Assignment> Look through the records below and give the number of lines holding the string "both", nothing more.

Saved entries
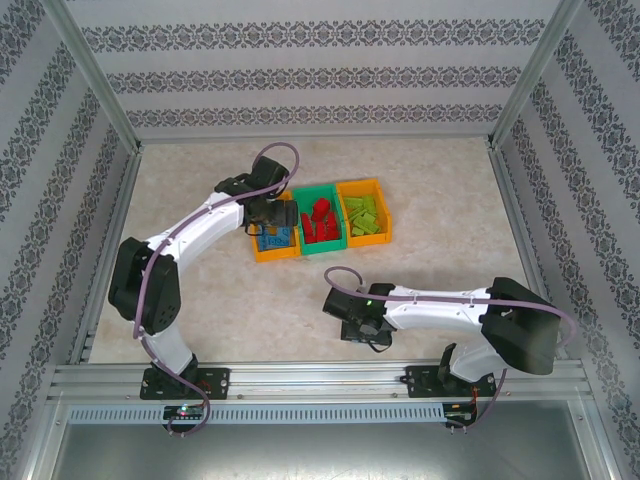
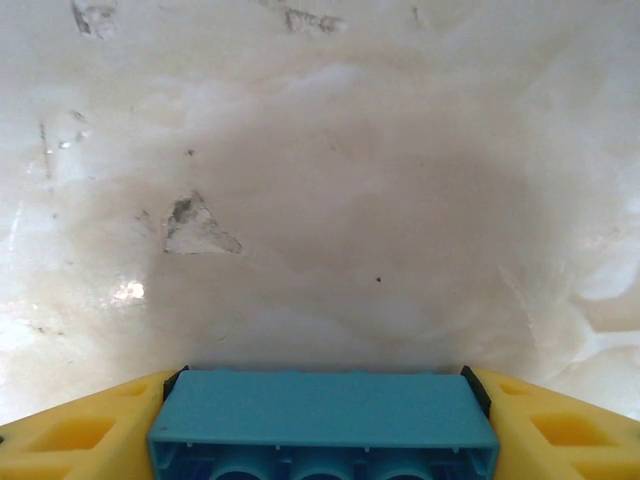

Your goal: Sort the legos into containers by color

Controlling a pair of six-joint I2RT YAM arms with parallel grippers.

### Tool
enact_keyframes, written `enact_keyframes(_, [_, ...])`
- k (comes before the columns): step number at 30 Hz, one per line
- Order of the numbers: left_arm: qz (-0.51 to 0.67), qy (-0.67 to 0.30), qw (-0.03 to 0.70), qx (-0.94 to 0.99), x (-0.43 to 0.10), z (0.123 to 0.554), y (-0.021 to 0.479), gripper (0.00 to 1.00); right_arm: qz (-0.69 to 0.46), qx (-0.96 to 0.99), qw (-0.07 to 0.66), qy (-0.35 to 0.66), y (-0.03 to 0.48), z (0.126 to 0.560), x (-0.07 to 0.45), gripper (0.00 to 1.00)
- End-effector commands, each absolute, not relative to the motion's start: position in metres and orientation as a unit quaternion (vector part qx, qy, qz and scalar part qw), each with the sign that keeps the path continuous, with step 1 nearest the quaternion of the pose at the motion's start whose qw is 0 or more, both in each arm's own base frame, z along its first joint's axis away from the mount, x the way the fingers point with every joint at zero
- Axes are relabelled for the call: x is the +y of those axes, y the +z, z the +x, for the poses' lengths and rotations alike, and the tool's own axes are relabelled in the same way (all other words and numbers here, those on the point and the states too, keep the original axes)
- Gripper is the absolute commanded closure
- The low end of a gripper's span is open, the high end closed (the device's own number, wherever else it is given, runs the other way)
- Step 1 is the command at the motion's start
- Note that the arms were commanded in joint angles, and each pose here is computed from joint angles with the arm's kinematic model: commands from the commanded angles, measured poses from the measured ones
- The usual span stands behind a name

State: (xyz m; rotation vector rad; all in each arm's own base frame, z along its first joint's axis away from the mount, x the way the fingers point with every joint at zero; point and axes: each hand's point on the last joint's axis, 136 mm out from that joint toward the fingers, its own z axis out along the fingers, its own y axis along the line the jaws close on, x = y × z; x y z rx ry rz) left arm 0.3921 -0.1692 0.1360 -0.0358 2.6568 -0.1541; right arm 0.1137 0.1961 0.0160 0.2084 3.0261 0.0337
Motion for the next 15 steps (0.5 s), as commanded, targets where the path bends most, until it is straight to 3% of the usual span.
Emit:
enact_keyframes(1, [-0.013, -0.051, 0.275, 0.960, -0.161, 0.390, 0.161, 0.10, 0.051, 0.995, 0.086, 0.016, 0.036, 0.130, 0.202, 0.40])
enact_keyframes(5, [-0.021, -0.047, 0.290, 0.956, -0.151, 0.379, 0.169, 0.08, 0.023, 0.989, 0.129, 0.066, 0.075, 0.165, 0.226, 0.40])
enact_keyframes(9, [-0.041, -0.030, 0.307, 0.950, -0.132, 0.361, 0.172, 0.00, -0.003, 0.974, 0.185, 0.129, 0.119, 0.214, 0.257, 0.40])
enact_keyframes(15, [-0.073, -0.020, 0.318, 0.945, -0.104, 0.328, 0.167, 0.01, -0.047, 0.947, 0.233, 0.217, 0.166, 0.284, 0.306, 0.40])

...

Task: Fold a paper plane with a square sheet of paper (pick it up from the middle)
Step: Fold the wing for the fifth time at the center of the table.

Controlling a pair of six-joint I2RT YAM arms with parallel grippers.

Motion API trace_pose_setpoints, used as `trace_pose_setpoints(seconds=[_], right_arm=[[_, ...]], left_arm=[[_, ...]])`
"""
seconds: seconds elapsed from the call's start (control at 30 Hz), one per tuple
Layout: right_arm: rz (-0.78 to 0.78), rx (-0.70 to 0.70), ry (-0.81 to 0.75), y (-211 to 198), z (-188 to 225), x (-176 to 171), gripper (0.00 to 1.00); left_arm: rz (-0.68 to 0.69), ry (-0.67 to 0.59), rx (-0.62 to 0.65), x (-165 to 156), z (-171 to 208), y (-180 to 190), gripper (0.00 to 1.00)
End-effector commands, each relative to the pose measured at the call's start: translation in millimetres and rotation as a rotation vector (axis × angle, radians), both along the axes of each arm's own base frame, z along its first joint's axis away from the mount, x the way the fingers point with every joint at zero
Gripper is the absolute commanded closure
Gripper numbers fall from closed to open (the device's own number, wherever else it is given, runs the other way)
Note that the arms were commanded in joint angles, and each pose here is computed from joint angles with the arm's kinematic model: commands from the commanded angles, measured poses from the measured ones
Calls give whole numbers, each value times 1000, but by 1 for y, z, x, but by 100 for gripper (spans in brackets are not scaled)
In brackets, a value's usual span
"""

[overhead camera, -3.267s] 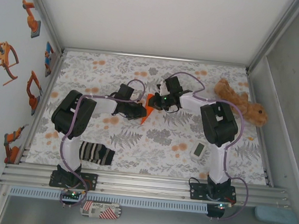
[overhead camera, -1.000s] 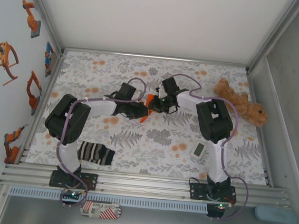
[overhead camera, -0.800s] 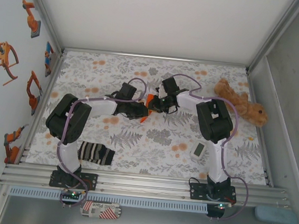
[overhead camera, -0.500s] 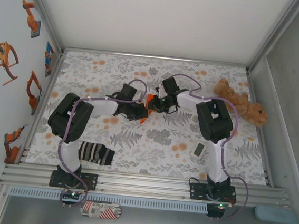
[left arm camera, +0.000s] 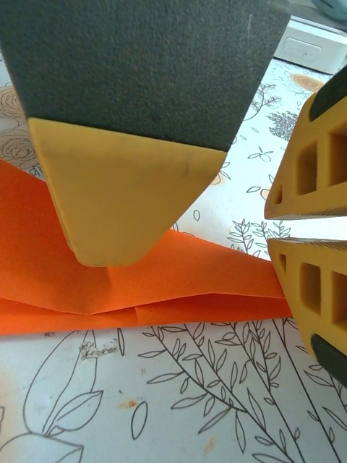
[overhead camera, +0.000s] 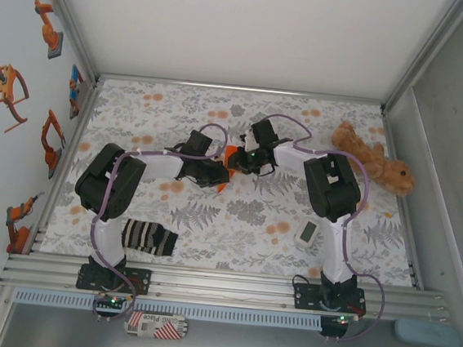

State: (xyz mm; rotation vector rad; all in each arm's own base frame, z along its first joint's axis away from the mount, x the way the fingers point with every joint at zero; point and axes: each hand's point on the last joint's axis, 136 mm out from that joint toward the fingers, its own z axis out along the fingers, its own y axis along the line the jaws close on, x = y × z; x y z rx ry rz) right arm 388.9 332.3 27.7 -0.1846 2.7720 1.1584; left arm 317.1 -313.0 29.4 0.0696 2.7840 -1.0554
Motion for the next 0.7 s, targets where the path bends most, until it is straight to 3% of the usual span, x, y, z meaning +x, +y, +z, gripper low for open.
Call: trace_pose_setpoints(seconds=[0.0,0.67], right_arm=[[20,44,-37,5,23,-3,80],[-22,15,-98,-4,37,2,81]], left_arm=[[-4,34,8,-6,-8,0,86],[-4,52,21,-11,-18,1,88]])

Response to this exercise> 2